**WHAT THE TASK ASKS**
Word for word, restate the lines of the data from the first through the one containing "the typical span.", and nothing else.

**STORED DATA**

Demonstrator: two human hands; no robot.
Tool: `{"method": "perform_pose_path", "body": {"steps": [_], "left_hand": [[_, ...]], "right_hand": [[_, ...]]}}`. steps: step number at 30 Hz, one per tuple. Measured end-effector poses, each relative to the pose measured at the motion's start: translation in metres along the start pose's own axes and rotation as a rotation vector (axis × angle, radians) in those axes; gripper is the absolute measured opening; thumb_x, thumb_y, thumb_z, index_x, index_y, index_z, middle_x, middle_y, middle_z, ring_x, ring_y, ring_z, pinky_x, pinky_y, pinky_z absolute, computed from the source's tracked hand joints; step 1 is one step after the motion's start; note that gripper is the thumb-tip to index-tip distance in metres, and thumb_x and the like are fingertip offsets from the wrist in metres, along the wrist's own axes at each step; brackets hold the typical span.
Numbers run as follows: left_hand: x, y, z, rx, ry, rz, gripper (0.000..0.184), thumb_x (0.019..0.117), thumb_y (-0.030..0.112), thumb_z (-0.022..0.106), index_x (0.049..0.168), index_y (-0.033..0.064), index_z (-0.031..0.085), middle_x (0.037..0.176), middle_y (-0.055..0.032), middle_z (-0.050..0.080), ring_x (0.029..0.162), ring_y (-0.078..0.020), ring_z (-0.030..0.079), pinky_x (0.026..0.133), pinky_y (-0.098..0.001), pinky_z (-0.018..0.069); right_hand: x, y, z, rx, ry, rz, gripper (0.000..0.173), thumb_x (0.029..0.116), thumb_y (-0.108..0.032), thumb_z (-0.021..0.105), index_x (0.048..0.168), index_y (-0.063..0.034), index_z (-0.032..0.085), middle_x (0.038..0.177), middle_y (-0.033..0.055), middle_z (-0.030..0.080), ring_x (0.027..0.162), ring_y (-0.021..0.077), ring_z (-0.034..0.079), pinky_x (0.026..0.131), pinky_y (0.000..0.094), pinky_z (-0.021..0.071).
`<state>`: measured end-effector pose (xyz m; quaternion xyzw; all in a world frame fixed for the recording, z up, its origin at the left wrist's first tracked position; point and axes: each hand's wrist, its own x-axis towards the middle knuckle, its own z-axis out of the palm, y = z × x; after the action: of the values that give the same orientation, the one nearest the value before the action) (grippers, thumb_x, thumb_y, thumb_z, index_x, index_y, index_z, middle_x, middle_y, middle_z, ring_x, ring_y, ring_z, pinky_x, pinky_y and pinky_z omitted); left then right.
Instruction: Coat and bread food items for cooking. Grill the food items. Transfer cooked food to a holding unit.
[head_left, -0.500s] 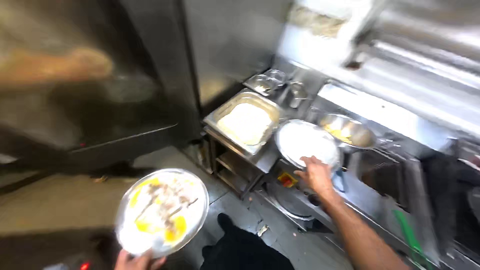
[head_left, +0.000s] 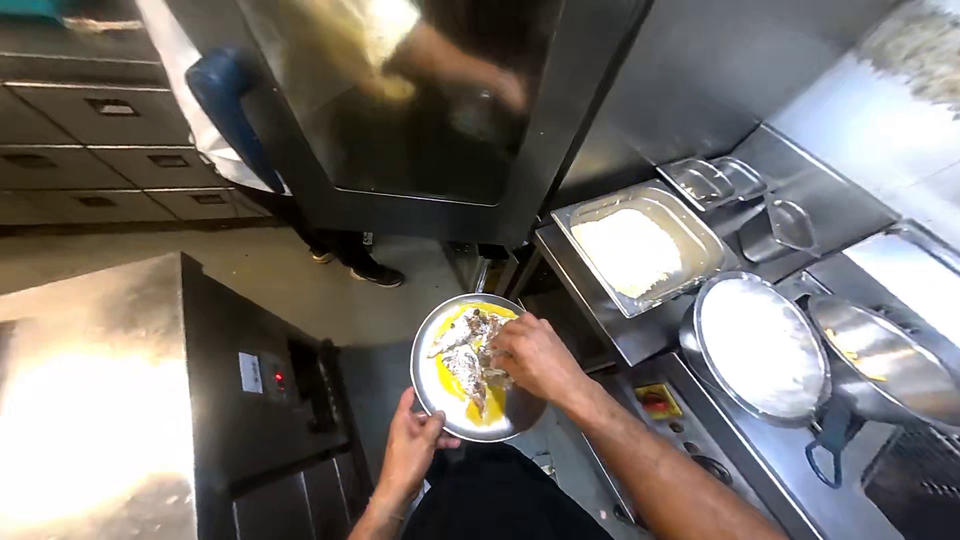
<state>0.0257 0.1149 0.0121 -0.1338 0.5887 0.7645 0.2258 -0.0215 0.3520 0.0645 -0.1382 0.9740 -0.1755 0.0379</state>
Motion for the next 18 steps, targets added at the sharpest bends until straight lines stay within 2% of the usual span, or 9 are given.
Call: {"method": "perform_pose_path", "body": {"steps": [3,7,10,12,14,18], "left_hand": [[-0.001,0.0,0.0,-0.029,-0.011,-0.003,0.055,0.0951,-0.01,0.052,0.146,-0.0019,0.032,0.092,-0.022,0.072,0.069,-0.0303,0.075,0.06,-0.0395,0.0657],[0.0,0.0,-0.005,-0.026,-0.032,-0.005,0.056,0.0957,-0.008,0.052,0.147,-0.0011,0.031,0.089,-0.0208,0.073,0.068,-0.0287,0.075,0.061,-0.0383,0.0656],[0.001,0.0,-0.005,-0.051,-0.027,-0.021,0.056,0.0969,-0.008,0.053,0.148,0.0007,0.032,0.09,-0.0218,0.072,0.069,-0.0295,0.075,0.062,-0.039,0.0659],[0.004,-0.001,-0.006,-0.055,-0.026,-0.027,0.053,0.097,-0.008,0.053,0.146,0.0019,0.035,0.09,-0.0216,0.072,0.069,-0.0294,0.075,0.063,-0.0389,0.0657],[0.006,-0.002,-0.008,-0.054,-0.022,-0.028,0.053,0.0973,-0.008,0.053,0.146,0.0022,0.035,0.089,-0.0218,0.072,0.069,-0.0295,0.075,0.064,-0.039,0.0659],[0.007,-0.005,-0.012,-0.047,-0.023,-0.036,0.051,0.0972,-0.007,0.054,0.145,0.0027,0.037,0.088,-0.021,0.072,0.068,-0.0285,0.075,0.064,-0.0378,0.0657]], "right_hand": [[-0.002,-0.012,0.009,-0.154,-0.119,-0.062,0.018,0.0875,-0.025,0.079,0.103,-0.0156,0.076,0.102,0.0046,0.071,0.106,0.0288,0.063,0.091,0.0516,0.0506],[-0.001,-0.008,0.016,-0.243,-0.101,-0.155,0.009,0.0946,-0.018,0.069,0.101,-0.0145,0.074,0.095,0.0049,0.072,0.098,0.027,0.067,0.089,0.0489,0.051],[0.01,-0.003,-0.003,-0.122,-0.12,-0.062,0.015,0.0923,-0.019,0.068,0.103,-0.0153,0.077,0.097,0.0051,0.075,0.098,0.027,0.069,0.091,0.0533,0.0509],[0.017,-0.001,-0.027,-0.021,-0.102,-0.005,0.015,0.0908,-0.02,0.071,0.103,-0.0144,0.078,0.098,0.0054,0.075,0.096,0.0269,0.07,0.088,0.0553,0.0534],[0.02,-0.002,-0.052,0.04,-0.066,-0.026,0.015,0.0891,-0.019,0.072,0.102,-0.0143,0.078,0.096,0.0041,0.075,0.092,0.0237,0.07,0.082,0.051,0.0563],[0.022,-0.015,-0.087,0.165,-0.088,0.008,0.016,0.0891,-0.021,0.065,0.1,-0.0199,0.077,0.09,-0.0071,0.074,0.078,0.0058,0.068,0.07,0.0351,0.0577]]}}
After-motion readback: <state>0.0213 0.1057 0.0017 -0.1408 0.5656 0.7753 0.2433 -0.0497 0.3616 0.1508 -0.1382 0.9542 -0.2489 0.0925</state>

**ANSWER BELOW**
Demonstrator: two human hands; no robot.
Tool: `{"method": "perform_pose_path", "body": {"steps": [_], "left_hand": [[_, ...]], "right_hand": [[_, ...]]}}`. steps: step number at 30 Hz, one per tuple. Measured end-effector poses, each relative to the pose measured at the motion's start: translation in metres along the start pose's own axes and rotation as a rotation vector (axis × angle, radians) in those axes; gripper is the absolute measured opening; thumb_x, thumb_y, thumb_z, index_x, index_y, index_z, middle_x, middle_y, middle_z, ring_x, ring_y, ring_z, pinky_x, pinky_y, pinky_z absolute, computed from the source's tracked hand joints; step 1 is one step after the motion's start; note that gripper is the thumb-tip to index-tip distance in metres, and thumb_x and the like are fingertip offsets from the wrist in metres, along the wrist's own axes at each step; brackets hold the typical span.

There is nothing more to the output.